[What to do]: The answer consists solely of the listing's lines from the first through the line containing "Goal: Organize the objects", each reproduced exactly.

[Information supplied]:
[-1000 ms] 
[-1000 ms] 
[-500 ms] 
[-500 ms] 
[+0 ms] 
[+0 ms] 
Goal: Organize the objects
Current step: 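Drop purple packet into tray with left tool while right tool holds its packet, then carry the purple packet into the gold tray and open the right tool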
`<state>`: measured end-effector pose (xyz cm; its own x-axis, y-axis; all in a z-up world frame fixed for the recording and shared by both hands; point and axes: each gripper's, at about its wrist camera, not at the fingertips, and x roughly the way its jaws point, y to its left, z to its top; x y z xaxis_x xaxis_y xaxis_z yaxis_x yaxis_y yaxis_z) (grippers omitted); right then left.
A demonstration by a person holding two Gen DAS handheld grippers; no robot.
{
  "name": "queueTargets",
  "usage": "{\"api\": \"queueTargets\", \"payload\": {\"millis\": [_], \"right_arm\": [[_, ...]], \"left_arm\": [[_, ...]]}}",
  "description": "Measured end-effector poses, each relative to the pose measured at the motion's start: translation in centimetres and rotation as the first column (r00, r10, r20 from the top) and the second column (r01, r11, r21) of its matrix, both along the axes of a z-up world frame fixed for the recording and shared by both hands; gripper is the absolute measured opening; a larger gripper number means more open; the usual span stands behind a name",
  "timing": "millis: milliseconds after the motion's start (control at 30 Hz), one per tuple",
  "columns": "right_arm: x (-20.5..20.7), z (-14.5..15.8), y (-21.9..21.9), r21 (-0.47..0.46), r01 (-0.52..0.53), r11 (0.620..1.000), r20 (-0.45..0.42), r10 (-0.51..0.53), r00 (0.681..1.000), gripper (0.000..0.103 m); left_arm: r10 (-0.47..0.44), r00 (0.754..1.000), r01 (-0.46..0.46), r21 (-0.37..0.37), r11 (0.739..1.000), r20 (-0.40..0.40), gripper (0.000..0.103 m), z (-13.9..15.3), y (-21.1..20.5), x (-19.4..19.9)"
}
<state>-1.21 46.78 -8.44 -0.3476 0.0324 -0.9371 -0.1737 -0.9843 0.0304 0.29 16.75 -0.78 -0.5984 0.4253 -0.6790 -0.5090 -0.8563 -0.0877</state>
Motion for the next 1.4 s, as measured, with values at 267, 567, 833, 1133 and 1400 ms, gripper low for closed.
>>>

[Reply to the exercise]:
[-1000 ms] 
[-1000 ms] 
[-500 ms] 
[-500 ms] 
[+0 ms] 
[+0 ms] 
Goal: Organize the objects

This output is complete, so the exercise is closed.